Alors, trêve de conneries : combien cette ville de 2 millions d'habitants a-t-elle enregistré en un an de morts causées par le virus ? 5000 !

Allez TOUS vous faire enc....! comme dirait un supporter enragé de l'OM.
06 mars 2021, 21:12   Re : Manaus
5000 morts, c'était en janvier ; il y a eu jusqu'à présent 11200 décès dans l'Etat d'Amazonas, dont Manaus est la plus grande ville et de loin la plus peuplée : ce qui veut dire qu'il y a bien plus de morts que cela (7, 8, 9 mille ?)...

On en est toujours à manquer de repères précis et admis par tous pour évaluer justement la dangerosité de la maladie et la menace réelle que représente la pandémie, plus d'un an après son émergence, c'est curieux...
Pour l'instant je m'en tiendrais à l'avis d'un urgentiste new-yorkais qui avait dit il y quelques mois, faute de mieux : Its deadly enough, and people with severe symptoms are extremely ill, much more than with influenza... Le fait est là : l'attraper n'est pas anodin, surtout si on a vu un peu de temps passer, et il subsiste toujours un doute, comme un mauvais pressentiment, crainte qu'on ne ressent absolument pas de la même façon avec une bonne grippe, qu'on pourrait malgré tout finir comme un cachalot échoué sur le ventre dans une salle de réanimation, si on n'a pas de chance ou un peu trop de sucre dans le sang, ou est en surpoids, ou un peu asthmatique...
Certes la présence immédiate du danger est vague, mais la potentialité de sa survenue est bien là : il rôde çà et là : truc très contagieux, assez mutant, mal élucidé et possiblement mortel, à tout le moins très éprouvant.
Sur fond de relative sécurité sanitaire dans laquelle on a vécu ces dernières décennies, quand l'air était presque garanti encore très respirable, cela suscite à raison quelque inquiétude : est-ce que cela justifie tout le tintouin mondial, je ne sais pas...

Puis on garde toujours un œil sur le compteur général, qui commence à faire son effet : 2 584 026 morts à cette minute, et c'est loin d'être fini ; je ne crois pas que ces chiffres soient le plus souvent fabriqués.
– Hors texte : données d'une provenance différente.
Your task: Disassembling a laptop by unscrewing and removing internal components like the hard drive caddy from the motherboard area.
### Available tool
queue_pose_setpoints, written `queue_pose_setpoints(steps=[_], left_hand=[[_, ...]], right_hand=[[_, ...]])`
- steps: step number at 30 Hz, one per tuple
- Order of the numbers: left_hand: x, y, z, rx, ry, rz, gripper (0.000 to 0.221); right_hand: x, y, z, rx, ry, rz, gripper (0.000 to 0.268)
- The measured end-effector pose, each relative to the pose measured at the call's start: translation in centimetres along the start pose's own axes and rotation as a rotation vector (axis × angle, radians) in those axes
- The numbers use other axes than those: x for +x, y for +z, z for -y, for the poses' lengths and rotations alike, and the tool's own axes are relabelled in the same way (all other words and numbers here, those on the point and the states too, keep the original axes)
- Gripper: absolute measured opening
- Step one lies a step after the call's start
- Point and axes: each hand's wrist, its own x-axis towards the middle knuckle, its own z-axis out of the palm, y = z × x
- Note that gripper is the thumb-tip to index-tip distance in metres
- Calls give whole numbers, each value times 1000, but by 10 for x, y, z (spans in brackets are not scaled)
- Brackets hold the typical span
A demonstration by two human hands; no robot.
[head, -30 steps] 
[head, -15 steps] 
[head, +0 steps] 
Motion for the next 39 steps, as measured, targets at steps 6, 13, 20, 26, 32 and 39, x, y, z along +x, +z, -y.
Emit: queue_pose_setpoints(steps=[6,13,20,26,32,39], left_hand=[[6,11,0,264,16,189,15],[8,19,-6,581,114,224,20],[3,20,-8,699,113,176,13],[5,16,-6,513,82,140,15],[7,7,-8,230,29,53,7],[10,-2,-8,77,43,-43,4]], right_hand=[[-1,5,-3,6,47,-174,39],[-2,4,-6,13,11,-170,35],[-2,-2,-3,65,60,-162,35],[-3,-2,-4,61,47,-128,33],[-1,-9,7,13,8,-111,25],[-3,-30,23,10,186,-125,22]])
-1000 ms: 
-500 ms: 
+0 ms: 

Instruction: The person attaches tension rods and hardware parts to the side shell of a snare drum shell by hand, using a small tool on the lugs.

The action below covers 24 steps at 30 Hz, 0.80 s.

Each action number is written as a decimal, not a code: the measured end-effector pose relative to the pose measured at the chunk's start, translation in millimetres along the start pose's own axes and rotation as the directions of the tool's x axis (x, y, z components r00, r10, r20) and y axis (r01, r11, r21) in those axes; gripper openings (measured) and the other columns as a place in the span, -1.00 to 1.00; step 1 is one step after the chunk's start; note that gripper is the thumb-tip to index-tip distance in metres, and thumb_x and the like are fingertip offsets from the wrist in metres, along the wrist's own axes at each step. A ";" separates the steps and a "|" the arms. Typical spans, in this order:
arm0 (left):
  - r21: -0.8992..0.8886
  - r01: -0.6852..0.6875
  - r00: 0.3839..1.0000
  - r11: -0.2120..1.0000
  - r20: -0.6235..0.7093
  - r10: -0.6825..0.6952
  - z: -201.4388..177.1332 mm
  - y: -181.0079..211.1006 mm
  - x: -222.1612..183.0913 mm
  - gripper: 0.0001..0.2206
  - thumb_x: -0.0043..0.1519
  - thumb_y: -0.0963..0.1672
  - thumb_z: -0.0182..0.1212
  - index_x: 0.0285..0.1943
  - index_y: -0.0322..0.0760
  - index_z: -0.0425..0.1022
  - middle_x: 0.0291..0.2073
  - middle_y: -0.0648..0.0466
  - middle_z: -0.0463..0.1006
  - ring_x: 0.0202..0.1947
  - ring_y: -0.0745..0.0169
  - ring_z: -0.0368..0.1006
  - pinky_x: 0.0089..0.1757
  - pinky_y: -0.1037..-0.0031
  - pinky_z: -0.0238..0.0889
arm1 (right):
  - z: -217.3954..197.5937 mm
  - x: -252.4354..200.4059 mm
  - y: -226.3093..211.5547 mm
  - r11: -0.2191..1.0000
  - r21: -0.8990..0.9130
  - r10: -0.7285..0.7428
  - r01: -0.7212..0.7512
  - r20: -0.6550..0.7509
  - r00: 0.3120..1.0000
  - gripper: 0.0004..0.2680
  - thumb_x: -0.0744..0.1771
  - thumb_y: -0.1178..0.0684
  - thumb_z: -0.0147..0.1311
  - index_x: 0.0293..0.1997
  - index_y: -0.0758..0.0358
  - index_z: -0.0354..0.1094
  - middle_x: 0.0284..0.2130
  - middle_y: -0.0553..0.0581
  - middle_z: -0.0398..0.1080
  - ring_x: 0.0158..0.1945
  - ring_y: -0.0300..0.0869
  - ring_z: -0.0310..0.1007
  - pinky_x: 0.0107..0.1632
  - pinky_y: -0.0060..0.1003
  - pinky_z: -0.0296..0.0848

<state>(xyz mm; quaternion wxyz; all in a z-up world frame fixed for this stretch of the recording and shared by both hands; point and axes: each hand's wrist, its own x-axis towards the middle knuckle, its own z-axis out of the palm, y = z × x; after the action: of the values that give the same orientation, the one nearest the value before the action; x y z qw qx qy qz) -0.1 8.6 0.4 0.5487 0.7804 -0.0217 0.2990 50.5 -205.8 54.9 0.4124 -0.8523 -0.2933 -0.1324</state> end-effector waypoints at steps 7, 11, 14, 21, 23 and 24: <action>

Raoult avait argué, pour expliquer sa placidité du début, que les virus respiratoires faisaient 2 600 000 morts par an, que ça c'était du chiffre, et que le nouveau petit corona allait devoir en tuer des gens, pour que lui-même soit un peu "impressionné" : tout indique que l'on va dépasser ce chiffre, probablement de beaucoup.
Allora ?...
06 mars 2021, 22:28   Re : Manaus
Cela fait beaucoup, c'est vrai, mais ce beaucoup-là n'appelle en rien le catastrophisme journalistique qui traumatise et démoralise les gens depuis des mois. Vous parlez de Raoult. Celui-ci disait à qui veut l'entendre que la peur tue en fabriquant par millions des immuno-déprimés. Des IRM le montrent...
Puis, on y revient : comment peut-on généraliser une calamité qui a largement épargné les 2 tiers des habitants de la planète ? Pourquoi ne dit-on pas que, chaque année, dans les pays du Sud, la tuberculose tue 1,5 millions de personnes, les enfants malades du sida, très vulnérables, étant emportés dans des souffrances paraît-il atroces ?
Tout est réuni pour que l'homme occidental, qui ne pense plus que pauvrement, par analogies et comparaisons débiles, puisse alimenter à l'infini sa haine de soi, son masochisme et son incurable sentiment de culpabilité. 300 morts par jour en France, rendez-vous compte c'est l'équivalent quotidien d'un crash d'avion ! Le masque, c'est la même chose que le préservatif avec le sida ! Le Covid a fait X fois plus de morts aux États-Unis que la guerre du Vietnam ! Allora ?... Alors voilà dans quelle abîme d'inintelligence nous conduit cette maladie bidon.
06 mars 2021, 22:49   Re : Manaus
"5000 morts, c'était en janvier ; il y a eu jusqu'à présent 11200 décès dans l'Etat d'Amazonas, dont Manaus est la plus grande ville et de loin la plus peuplée : ce qui veut dire qu'il y a bien plus de morts que cela (7, 8, 9 mille ?)..."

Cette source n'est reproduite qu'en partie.